James has published numerous articles and TV programmes focussed on the widening gap between those who achieve in our schools and those who find it difficult to engage, including his report ‘Holding Children in Mind over Time’ (2006) and the 2008 ‘Dispatches’ Programme for Channel 4 titled ‘Children Left behind’. His book ‘Urban Village Schools – putting relationships at the heart of secondary school organisation and design’, was published by the Calouste Gulbenkian Foundation in November 2009. In March 2010 he published a Perspective Report on Initial Teacher Training commissioned by CfBT (the Centre for British Teachers). ‘Relationships a springboard for Learning’ was published by Human Scale Education/National College for School Leadership in February 2011. His interests include tennis, hill walking, an allotment, and singing with the Bristol Phoenix Choir.
The Leadership and School Management Team
The School Management Team has responsibility for the day to day executive management of the school and reports directly to the Trustee Board. It is responsible for implementing both the School Improvement Plan and for monitoring the performance of the school. The School Management Team consists of the Head Teacher who has overall responsibility for both the Kindergarten and the Primary School, the Business Manager, and a Senior Manager with responsibility for ensuring the quality of Teaching, Learning and Assessment in line with Ofsted requirements as well as Safeguarding.

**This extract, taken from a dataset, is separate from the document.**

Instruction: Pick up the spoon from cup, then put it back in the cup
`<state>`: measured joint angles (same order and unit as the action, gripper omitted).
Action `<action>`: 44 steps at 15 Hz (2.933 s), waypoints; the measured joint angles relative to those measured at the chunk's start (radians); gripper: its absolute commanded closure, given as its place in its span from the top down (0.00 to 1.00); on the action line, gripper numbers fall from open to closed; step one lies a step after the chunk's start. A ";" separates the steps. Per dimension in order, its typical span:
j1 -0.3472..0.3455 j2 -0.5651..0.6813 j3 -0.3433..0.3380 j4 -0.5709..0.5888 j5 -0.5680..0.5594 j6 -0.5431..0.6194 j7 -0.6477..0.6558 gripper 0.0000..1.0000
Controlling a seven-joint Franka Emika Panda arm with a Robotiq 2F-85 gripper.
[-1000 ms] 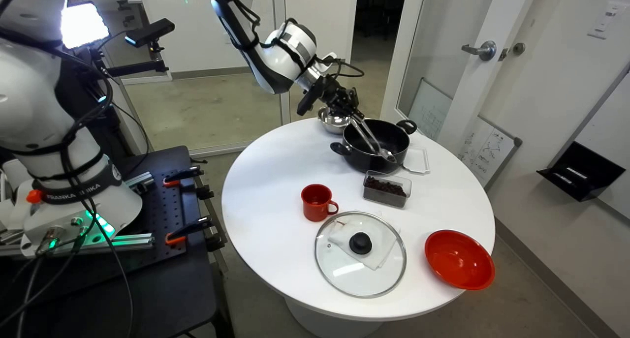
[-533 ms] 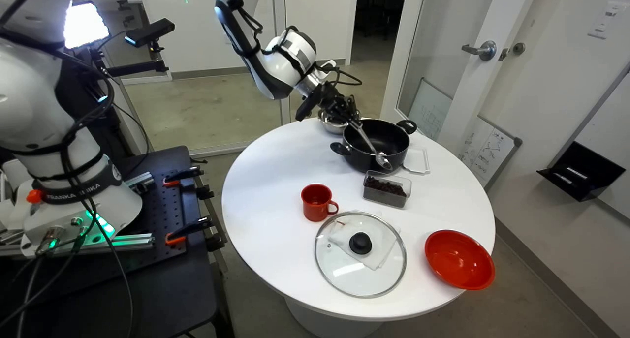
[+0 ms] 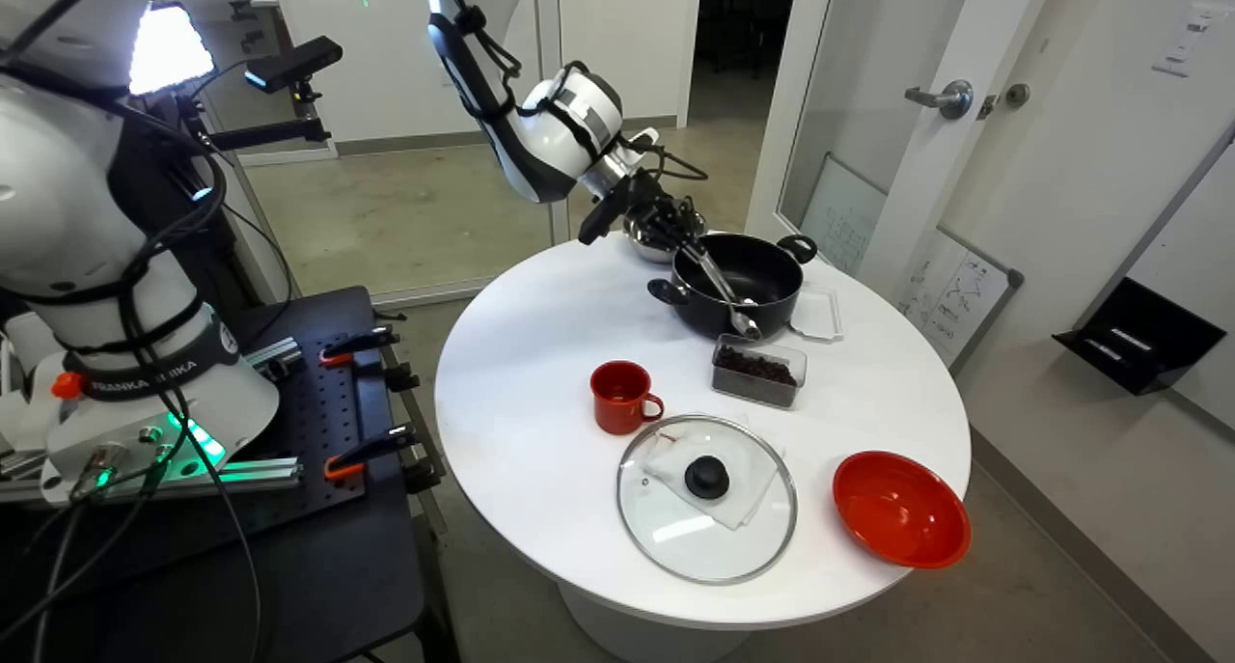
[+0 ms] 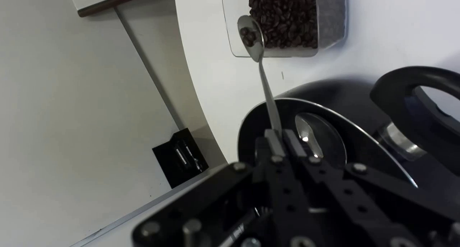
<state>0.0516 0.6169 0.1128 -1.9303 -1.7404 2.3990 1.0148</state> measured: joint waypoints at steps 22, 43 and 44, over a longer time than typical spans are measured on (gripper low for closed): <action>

The College is a unique and critical element within every Steiner school. It is a voluntary group and meets weekly. At the Bristol Steiner School it holds in mind the spiritual and education needs of both teachers and pupils, with a strong commitment to a sense of community which infuses all that the school does. It provides a forum for all staff who wish to participate in which they can make a meaningful contribution to the life of the school community. It is not directly involved in operational decision making but is consulted on key developments of the school and is instrumental in ensuring the work of the School Management Team is effectively supported. It contributes thinking to develop the ethos which the Trustees can build on; it meets to develop a deeper understanding of the Steiner pedagogy and the school’s festivals; it provides opportunities for regular child study.
The Teachers’ meeting
The Teachers’ meeting is held weekly and is a contractual commitment for all teachers. It is chaired by the Head Teacher and the Senior Manager for Teaching, Learning and Assessment. It has responsibility for the effective delivery of the curriculum, for the quality of teaching and learning, and the assessment of progress and academic outcomes. It provides an opportunity for all teachers to come together every week to think about the way the children learn, to share best practice and to collaborate in the development of the curriculum, teaching approaches and resources. Within the Teachers meeting there are separate meetings for the Primary and Kindergarten sections of the school. This weekly meeting provides for a detailed review and assessment of the pupils’ learning and behaviour which can be taken into account and responded to.
Whole School Community Forum
This forum has three purposes. Firstly it is the one place where all those involved in the School can meet together – Trustees, Teaching and Support Staff and parent representatives drawn from the Kindergarten and Primary School. Secondly it will meet as an annual Strategy and Review Forum to advise on the School Development Plan. Thirdly it can provide a forum which can think through key decisions that the school may need to make and advise Trustees. The Forum is chaired by the Trustees on behalf of the school community.